Assignment: State how many lines in the listing below hold the string "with"; nothing else is wanted.

***** Collected data

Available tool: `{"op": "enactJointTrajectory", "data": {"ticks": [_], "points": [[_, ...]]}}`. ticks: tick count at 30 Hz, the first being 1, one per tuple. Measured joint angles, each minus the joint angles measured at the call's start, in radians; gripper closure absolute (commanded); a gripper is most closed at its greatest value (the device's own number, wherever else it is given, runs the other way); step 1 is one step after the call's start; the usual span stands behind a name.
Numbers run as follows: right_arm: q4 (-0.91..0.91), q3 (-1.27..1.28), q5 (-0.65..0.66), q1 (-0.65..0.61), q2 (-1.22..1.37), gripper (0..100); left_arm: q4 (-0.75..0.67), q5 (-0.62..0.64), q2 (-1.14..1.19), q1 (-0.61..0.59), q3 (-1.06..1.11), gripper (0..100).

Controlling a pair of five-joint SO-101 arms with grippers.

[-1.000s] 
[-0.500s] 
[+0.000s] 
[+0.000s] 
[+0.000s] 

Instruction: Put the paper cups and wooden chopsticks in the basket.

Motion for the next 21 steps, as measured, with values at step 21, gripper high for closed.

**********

Task result: 2